Theresa Latini stole my thunder yesterday with her wise post, “How to Live Well and Faithfully in the Midst of Institutional Upheaval.” I’m glad she did, for her allusions to constricting markets, falling budgets, the downsizing of staff, the departure of some colleagues and the sweat of fear among those who remain give an apt picture of how things are in the “education industry” today. Her description was immediately pertinent at my own institution, for yesterday a long-awaited report was released in summary form by way of explaining how it is that Calvin College finds itself with $115 million of property debt and another $30 million overhang of, if you will, pre-payment penalties should we wish to get out from underneath some of the burden.
Theresa’s response to all of this is a model of sound pastoral care: abide, breathe, and communicate. My own reaction, as reports on bits and pieces of Calvin’s predicament have been released on campus over the past few months, usually ends up rattling between sorrow and anger bordering on rage. Yesterday’s release brought it all back; you can read it at http://www.calvin.edu/admin/president/finances/. Names are not included per campus policy, but exercise a bit of intelligent inference and you’ll get the picture. Particularly precious tidbits include the facts that—though not the reasons why—the debts in question were hidden, their interest payments not entered into the budget, the fund where they were lodged not audited, the committee in charge of investments not properly supervised by the college’s Trustees, etc. And etc., as the old comedian used to say. But since I’ve vented about this before in this space (see my post of last October 26: http://assets.reformedjournal.com/james-bratt/2012/10/26/if-sex-dont-getcha-the-money-will.html), I’ll try something else today.

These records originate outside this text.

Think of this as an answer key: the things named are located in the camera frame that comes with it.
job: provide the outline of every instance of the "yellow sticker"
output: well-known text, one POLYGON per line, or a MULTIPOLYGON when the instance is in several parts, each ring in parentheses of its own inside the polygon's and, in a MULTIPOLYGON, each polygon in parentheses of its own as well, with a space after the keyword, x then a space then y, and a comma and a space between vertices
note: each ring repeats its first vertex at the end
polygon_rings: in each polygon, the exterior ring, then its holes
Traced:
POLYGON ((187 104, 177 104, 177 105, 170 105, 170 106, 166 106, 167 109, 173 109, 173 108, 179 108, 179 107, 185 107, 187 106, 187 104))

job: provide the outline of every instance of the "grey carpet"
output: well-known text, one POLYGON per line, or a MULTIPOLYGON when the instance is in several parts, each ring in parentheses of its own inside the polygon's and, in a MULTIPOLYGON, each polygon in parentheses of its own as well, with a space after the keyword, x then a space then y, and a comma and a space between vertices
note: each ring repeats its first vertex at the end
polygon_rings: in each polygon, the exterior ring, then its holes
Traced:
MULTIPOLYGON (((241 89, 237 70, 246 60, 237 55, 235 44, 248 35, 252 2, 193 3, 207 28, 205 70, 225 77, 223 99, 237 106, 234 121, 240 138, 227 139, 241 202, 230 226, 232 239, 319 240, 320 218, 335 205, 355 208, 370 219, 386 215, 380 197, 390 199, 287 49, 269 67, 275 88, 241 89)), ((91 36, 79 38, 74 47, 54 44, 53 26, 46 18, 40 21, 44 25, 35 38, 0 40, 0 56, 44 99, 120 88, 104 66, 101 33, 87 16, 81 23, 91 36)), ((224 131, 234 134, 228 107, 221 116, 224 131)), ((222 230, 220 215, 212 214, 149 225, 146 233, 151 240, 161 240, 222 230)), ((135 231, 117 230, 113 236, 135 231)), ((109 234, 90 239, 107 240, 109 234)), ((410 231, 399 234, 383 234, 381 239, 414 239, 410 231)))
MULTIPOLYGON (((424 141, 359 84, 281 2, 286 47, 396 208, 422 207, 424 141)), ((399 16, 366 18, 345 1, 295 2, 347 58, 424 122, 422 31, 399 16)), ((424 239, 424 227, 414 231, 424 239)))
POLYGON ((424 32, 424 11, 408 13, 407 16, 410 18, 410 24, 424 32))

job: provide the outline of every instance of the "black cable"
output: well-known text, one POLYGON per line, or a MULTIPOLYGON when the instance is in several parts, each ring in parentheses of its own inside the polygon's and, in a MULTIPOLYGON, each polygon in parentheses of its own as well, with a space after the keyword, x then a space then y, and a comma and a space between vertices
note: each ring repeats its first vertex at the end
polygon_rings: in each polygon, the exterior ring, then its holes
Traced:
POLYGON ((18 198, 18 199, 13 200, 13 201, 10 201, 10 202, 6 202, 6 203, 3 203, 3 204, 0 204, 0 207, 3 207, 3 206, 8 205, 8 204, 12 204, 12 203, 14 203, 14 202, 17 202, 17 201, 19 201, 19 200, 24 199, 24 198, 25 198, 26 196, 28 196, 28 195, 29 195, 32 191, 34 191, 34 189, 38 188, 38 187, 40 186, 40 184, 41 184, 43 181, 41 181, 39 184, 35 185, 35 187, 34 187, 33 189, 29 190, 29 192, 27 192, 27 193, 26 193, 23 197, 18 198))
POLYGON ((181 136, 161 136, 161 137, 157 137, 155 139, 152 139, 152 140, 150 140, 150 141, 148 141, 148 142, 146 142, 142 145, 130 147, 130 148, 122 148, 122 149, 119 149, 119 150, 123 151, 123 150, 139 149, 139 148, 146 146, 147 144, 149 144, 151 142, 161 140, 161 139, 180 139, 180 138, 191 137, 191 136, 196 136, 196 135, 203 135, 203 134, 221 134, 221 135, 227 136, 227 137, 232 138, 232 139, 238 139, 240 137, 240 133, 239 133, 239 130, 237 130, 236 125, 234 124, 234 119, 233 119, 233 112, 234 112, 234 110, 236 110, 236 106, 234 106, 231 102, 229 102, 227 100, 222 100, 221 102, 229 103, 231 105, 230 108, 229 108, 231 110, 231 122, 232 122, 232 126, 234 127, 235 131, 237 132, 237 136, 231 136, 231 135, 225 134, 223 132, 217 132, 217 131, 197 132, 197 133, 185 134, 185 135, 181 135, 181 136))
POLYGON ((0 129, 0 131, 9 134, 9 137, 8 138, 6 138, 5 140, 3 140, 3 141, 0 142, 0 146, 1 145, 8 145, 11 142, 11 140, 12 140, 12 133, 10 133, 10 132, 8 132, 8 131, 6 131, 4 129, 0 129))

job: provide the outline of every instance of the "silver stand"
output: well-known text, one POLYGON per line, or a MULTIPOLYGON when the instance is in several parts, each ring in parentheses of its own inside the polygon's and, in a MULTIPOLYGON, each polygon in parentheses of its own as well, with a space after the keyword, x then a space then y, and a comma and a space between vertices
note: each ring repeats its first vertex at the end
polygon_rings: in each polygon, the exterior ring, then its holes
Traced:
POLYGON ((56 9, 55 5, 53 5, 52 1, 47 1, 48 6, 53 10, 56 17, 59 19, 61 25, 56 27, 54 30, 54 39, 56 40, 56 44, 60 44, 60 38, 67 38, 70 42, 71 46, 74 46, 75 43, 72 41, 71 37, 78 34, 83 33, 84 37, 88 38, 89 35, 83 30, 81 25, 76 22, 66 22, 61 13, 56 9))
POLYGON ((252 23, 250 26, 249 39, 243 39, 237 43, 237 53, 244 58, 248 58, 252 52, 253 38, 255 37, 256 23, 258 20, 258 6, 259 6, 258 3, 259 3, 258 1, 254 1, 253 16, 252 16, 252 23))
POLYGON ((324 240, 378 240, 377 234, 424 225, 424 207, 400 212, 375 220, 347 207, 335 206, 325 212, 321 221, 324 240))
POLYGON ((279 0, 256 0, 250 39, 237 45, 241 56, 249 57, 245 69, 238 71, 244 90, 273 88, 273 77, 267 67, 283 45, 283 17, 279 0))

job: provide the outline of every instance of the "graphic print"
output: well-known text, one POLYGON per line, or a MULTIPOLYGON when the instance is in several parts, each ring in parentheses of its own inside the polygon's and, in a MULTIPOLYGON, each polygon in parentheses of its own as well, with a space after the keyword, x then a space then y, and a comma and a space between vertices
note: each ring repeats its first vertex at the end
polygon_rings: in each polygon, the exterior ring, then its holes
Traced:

When historians see a mess, they look for precedents, parallels, or analogies from the past. As it happens, I’ve been reading a remarkable collection of letters and reports pertaining to the early days of a sister institution: Envisioning Hope College, edited by Elton Bruins and Karen Schakel of Hope’s affiliated Van Raalte Institute. The bulk of the volume consists of letters from Hope’s—and Holland, Michigan’s—founder, the Rev. Albertus C. Van Raalte, to Philip Phelps, Jr., the east-coast Reformed Church man brought in to run a fledgling academy that grew into the college and its related Western Theological Seminary.
All these institutions have a solid record and sterling reputation today, making all the more glaring the financial struggles from which they emerged. We see the pious churchman Van Raalte—in other letters all absorbed in the conversion of sinners—bouncing from church to church in New York and New Jersey in a quest to raise $3000, battling stingy donors, negative press, and looming competition from other schools, mission societies, and every other good cause. Back home, he’s wrapped up in bank deals, land deals, medical practice, aspersions against his theology, a sickly wife, a slew of kids, and yearnings to escape to South Africa, where he can be a missionary and just tend to souls. Right–no complications there! Two sons having fought in the Civil War army, Van Raalte comes up with a scheme to start up a Dutch colony in conquered Virginia, the one he had originated in West Michigan apparently not having provided enough fun. He quickly learns that things going South has an unhappy metaphorical meaning.
But the post-Civil War North was a place for big thinking and bold schemes. Philip Phelps concocts a plan to expand the barely adequate Hope College into Hope Haven University. Does not the newly instituted theological branch constitute a graduate school? Is there not demand for a Female department? Does not a new donation of land offer possibilities for a cash-cow orchard that will simultaneously form the basis of a Scientific School? Phelps was present at the creation of a higher education boom in America, with land-grant colleges and tycoon-atonement projects popping up across the land, from Michigan Agricultural College (now Michigan State University) to Vanderbilt, Stanford, and Carnegie Tech. Phelps had a noble vision of totally integrated Christian education, from grammar school through grad school, sustaining an integral Christian culture. The same vision was dawning upon Abraham Kuyper in the Netherlands at much the same time.
Sometimes vision is cankered by bad financing, sometimes crippled by meager financing, sometimes thrives on modest financing achieved through sweat and sorrow. These things are not preordained by human reckoning. We simply have to strive on doing our best, acting always with honesty and integrity. In the tough times remembering Theresa’s council: to abide, to breathe, and to communicate. To which I will only add: to remember, and to try to remember aright.
Thank you, Jim. I only wish my institution would publish statements that described in detail how we got into the dire financial straits we find ourselves in. (I recognize that one has to read between the lines of the statements put out by Calvin College, too.) Mostly, I'd like to see Lutherans and Calvinists actually live up to their theology and confess their institutional sin. But not likely.
theresa's last comment is key. somehow there seems to be a maffia like set of ethics in the CRC where gross violations are simply shoved under the rug and hidden from the public. CC is dealing with a true scandal and unless dealt with also on a personal level it will tarnish the reputation of the college and of course the denomination.